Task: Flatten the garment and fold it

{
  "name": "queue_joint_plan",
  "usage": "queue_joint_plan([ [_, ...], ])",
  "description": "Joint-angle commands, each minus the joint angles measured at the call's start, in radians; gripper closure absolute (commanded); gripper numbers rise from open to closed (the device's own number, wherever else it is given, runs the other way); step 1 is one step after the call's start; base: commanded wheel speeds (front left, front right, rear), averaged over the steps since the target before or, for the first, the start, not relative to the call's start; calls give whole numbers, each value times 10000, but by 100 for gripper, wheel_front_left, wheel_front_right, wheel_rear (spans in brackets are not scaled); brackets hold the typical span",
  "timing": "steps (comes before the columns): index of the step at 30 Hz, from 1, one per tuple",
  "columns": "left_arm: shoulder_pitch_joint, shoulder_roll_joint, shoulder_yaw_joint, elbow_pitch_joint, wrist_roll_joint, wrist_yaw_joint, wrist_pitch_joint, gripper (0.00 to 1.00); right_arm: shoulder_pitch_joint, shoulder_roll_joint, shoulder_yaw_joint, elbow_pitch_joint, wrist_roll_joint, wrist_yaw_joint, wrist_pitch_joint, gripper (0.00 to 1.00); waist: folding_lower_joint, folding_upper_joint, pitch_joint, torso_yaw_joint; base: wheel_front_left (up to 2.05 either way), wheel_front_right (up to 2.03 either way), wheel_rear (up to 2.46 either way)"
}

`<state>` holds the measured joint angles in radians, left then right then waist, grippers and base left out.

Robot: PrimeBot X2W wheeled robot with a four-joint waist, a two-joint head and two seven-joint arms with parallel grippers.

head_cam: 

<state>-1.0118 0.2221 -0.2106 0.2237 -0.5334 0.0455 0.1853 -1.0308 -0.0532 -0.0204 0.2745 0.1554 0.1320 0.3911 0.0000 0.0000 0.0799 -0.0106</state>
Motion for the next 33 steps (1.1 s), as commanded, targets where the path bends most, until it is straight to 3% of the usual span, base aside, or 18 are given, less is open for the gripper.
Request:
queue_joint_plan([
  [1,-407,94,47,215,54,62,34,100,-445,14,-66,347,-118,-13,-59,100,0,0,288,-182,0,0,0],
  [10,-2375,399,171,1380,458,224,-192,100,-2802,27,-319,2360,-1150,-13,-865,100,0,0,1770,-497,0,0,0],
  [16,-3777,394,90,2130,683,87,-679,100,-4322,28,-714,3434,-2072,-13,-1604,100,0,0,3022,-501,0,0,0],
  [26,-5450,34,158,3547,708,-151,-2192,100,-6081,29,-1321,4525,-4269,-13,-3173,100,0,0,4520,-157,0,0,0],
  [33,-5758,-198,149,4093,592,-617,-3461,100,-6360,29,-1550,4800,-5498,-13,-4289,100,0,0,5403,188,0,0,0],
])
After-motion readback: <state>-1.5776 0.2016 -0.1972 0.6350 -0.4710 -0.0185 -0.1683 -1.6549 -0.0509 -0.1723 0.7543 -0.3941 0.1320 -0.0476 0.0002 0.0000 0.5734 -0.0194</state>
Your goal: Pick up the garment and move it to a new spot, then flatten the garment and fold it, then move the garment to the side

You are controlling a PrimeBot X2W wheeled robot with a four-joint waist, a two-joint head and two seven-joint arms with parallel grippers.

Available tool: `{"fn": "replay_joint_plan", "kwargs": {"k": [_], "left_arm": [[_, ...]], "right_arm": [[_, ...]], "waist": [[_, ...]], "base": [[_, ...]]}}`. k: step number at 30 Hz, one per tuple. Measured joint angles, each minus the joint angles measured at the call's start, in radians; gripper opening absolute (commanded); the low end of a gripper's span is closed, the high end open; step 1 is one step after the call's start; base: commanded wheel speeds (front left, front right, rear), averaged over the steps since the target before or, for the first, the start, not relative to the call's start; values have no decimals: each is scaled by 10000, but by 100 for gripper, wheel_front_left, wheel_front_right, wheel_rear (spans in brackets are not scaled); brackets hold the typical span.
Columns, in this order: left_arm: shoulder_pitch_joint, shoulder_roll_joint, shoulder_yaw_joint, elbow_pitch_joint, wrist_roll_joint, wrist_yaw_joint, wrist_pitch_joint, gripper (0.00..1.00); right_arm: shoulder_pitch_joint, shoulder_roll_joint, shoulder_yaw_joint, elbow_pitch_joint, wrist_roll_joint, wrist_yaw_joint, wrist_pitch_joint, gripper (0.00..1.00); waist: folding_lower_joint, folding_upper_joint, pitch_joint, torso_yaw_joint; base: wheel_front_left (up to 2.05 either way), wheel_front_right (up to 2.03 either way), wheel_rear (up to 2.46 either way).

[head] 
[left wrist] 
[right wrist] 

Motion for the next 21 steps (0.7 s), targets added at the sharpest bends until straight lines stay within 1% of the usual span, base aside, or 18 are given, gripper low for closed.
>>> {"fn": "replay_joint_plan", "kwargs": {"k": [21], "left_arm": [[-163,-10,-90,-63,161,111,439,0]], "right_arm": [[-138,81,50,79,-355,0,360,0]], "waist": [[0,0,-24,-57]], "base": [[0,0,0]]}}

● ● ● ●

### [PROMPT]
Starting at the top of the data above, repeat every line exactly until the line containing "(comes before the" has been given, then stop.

### [TASK RESPONSE]
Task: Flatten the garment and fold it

{
  "name": "queue_joint_plan",
  "usage": "queue_joint_plan([ [_, ...], ])",
  "description": "Joint-angle commands, each minus the joint angles measured at the call's start, in radians; gripper closure absolute (commanded); gripper numbers rise from open to closed (the device's own number, wherever else it is given, runs the other way); step 1 is one step after the call's start; base: commanded wheel speeds (front left, front right, rear), averaged over the steps since the target before or, for the first, the start, not relative to the call's start; calls give whole numbers, each value times 10000, but by 100 for gripper, wheel_front_left, wheel_front_right, wheel_rear (spans in brackets are not scaled); brackets hold the typical span",
  "timing": "steps (comes before the columns): index of the step at 30 Hz, from 1, one per tuple",

The required output has been supplied.